RAR is a popular proprietary file format and software for compressing and archiving files, known for its ability to span multiple RAR files into a single archive, which is useful for compressing, archiving, and transferring large files.
Linux, including Ubuntu, has had RAR support for some time, but due to RAR's proprietary licensing and restrictions support comes through multiple programs. Luckily all of them are easy to install, and if you don't particularly care for the license you might just want to install them all in one go, especially unrar-nonfree and rar, and enjoy complete support for all RAR files, and all operations it allows you to do.
The following are the relevant programs and what they support, by their package names:
- unrar-free – opens some .rar files, does not support RAR v3.
- unrar-nonfree – opens all RAR files.
- unar – an alternative option with full RAR support
- 7zip – supports opening and extracting rar files
- rar – a program for both creating and extracting rar archives
That about sums up what we've got, in addition to graphical archiving applications that use the support of some of these programs to handle rar files, among others.

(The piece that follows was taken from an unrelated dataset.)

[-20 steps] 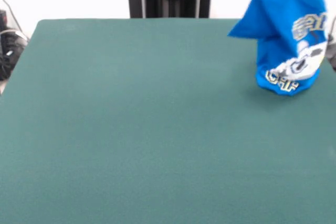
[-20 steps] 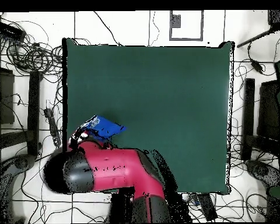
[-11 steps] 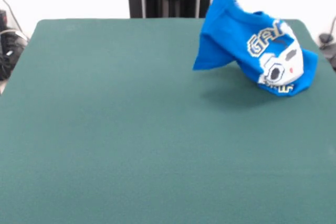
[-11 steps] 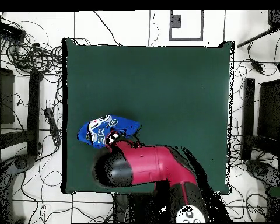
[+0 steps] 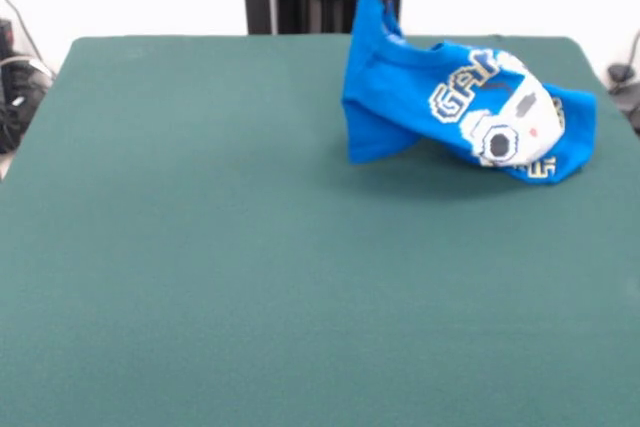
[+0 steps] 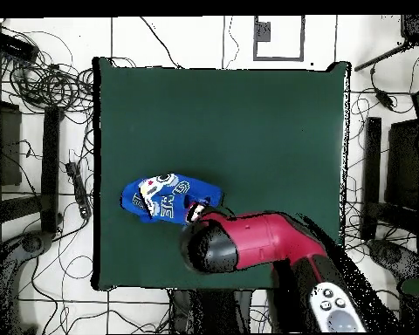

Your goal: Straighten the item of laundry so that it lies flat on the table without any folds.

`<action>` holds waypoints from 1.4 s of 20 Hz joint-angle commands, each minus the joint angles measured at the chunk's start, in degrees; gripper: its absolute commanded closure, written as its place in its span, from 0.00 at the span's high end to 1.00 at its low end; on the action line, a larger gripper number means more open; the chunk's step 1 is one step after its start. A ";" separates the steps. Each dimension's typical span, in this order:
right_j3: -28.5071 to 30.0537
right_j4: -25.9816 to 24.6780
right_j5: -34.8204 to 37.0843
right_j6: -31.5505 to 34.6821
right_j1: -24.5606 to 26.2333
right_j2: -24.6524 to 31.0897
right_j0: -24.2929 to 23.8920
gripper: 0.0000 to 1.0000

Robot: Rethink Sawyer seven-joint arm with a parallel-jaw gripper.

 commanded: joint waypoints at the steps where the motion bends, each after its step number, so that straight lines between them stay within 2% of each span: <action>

Now let's try to keep it simple. If you just want the ability to open and extract all rar files, and also easily create rar archives then install unrar-nonfree and rar using the Ubuntu Software Center or with these simple apt-get command:
sudo apt-get install unrar-nonfree rar
With this stuff behind the scenes your Ubuntu can now do anything you want with rar files, right from the File Manager itself. Just right-click on any .rar file and choose "Extract.." and you're done. Or if you want to compress some files just select them, right click, and choose "Compress…". Then pick .rar from the list of formats and click "Create". You can then also use File Roller, Ark, and similar programs with rar files as well.
If you prefer to decompress with the command line here are a few basic examples to get you started. To extract an existing .rar archive run the rar command with the "e" function, which stands for "extract":
rar e pictures.rar
You can also use the unrar command the same way:
unrar e pictures.rar
To create a new archive run rar with the "a" function, standing for "add" or "archive", like this:
rar a pictures.rar Pictures/
You can also add multiple files into the archive:
rar a pictures.rar picture1.jpg picture2.jpg picture3.jpg
And just to make things slightly more interesting here's how to create multipart rar archives, those that take the original big file and compress it into multiple .part01.rar, .part02.rar etc. files.
rar a -v50M movie.rar movie.mp4
The "-v50M" tells rar that each rar part will be 50 megabytes in size. You can put any size here. For example if you want 5 MB for each part you would type "-v5M" instead. Extracting these files works the same way as extracting any other archive except you have to extract the first part, the .part01.rar, like this:
rar e movie.part01.rar
It will then take data from all the parts and put it together into the original file.
For more information you can consult the manual pages for rar by running man rar. Don't mind it saying "this is a trial version". It's the same kind of perpetual trial as WinRAR on Windows.
And that's how you roll with rar on Ubuntu.